Alicia anisopetala, Calea zacatechichi, Desfontainia spinosa, Heimia myrtifolia, Heimia salicifolia, Mimosa tenuiflora, Tabernaemontana undulata

As Glenn H. Shepard, Jr. has written, “though a fair amount is now known about how psychoactive plants and compounds produce their peculiar effects on the human mind, it is still largely a mystery as to why certain plants produce such compounds.” 

In other words, why do some 100 plants from among perhaps half a million different plant species make these substances that can potentiate profound effects on humanity’s consciousness of our destructive (or even its opposite more egalitarian) relationship with the natural world? 

Does it indicate some kind of mutually beneficial co-evolution?  Schultes and Hofmann call this “one of the unsolved riddles of nature.” 

In the case of seven plants whose images are included in this website, even the particular plant chemistry remains somewhat enigmatic and warrants further investigation. 

The phytochemistry and ethnobotanical history of the rare plant Alicia anisopetala(from the same family as B. caapi and D. cabrerana) remains obscure: does one of the images included in the website capture a terpene emission from a trichome?  

Calea zacatechichi, which has been called an “oneirogen,” or dream-inducing plant, is used by the Chontal Indians of Mexico for divinatory purposes. Research thus far has not isolated any psychoactive compounds in the very bitter leaves of this plant, though may demonstrate that aqueous infusions can be toxic to the human kidney and liver. 
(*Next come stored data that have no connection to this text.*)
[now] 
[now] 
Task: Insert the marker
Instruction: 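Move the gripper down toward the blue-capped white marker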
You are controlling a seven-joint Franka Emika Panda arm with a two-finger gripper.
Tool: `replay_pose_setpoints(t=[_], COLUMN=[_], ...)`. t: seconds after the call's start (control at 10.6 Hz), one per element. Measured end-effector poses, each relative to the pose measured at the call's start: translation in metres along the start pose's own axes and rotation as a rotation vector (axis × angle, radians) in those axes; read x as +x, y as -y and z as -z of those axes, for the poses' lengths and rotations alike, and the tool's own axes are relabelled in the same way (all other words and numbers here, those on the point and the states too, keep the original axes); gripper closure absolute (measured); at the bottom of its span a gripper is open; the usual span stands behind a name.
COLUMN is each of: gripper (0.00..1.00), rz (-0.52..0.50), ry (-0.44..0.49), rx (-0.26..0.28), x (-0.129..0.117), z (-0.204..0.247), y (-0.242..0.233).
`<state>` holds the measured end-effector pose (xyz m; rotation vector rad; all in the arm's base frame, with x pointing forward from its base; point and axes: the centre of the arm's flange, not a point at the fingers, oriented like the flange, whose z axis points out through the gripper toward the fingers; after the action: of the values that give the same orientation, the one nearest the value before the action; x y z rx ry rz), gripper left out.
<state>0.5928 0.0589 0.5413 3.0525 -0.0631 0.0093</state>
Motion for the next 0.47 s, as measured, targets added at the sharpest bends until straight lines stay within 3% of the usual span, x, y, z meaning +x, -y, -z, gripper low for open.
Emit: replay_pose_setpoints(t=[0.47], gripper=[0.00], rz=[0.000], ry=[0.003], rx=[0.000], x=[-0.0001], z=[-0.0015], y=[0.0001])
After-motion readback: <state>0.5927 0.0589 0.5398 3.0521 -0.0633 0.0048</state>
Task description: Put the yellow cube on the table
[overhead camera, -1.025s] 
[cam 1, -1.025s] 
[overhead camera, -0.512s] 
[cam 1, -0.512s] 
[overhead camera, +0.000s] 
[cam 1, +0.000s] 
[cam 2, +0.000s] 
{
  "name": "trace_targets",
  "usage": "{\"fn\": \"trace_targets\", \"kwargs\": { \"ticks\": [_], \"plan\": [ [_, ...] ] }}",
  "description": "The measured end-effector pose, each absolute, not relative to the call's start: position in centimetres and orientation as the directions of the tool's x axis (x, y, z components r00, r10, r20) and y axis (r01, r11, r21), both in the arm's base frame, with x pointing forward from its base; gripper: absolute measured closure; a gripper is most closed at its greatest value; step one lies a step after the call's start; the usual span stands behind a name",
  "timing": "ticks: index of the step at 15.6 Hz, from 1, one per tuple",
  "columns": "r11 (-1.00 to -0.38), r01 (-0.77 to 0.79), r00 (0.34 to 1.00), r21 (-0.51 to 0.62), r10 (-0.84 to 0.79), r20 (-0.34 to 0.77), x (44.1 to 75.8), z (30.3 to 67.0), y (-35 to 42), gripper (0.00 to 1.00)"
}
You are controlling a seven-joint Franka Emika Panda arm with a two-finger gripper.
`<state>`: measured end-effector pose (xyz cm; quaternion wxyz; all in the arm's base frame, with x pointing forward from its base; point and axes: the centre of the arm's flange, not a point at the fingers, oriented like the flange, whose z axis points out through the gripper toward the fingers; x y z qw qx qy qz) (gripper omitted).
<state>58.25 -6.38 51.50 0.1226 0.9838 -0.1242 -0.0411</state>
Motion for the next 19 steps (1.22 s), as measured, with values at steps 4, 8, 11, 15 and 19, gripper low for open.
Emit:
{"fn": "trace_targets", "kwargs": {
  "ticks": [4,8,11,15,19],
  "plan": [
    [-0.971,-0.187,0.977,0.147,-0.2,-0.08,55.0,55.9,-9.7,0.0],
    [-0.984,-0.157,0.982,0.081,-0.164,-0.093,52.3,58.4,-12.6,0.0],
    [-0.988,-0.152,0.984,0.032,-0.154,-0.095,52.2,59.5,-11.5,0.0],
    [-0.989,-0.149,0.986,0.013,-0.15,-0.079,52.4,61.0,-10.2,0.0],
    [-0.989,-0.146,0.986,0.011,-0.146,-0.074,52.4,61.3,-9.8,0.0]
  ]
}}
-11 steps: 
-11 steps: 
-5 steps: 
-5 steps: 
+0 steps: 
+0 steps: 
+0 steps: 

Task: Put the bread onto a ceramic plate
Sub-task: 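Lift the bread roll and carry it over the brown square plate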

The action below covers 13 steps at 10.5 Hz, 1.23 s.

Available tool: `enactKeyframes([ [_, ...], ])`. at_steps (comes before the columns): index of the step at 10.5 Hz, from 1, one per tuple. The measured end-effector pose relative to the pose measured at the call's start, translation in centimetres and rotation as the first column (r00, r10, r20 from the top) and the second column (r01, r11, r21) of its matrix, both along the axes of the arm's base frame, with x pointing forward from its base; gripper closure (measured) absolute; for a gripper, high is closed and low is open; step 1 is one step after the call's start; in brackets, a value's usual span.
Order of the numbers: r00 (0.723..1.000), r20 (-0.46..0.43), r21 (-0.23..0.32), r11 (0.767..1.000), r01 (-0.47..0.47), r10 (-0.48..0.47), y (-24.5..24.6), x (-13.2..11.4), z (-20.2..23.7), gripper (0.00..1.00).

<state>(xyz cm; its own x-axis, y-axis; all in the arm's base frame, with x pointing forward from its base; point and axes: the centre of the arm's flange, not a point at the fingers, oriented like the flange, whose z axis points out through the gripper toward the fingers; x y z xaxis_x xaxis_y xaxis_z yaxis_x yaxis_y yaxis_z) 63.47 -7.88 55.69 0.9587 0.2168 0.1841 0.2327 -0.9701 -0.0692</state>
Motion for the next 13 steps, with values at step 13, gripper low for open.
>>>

Desfontainia spinosa, a psychoactive plant of unknown chemistry, whose leaves bear a strong resemblance to holly,is used by traditional healers from the Sibundoy Valley in Colombia to southern Chile, land of the Mapuche. 

The mildly psychoactive Heimia salicifolia and Hemia myrtifolia, used traditionally in Mexico to increase fertility, contain a variety of quinolizidine alkaloids.

Mimosa tenuiflora (formerly known as M. hostilis) is a source of N,N-DMT that has been used by different ethnic groups in Brazil for a psychoactive drink called Jurema. 

The leaves of Tabernaemontana undulata, which have high concentrations of indole alkaloids, are used by Amazonian indigenous groups (and applied to their dogs, too!) to increase night vision for hunting and also as an admixture to ayahuasca preparations and to Virola snuffs, possibly (according to Christian Rätsch) as an aid to remembering the visionary experience more clearly.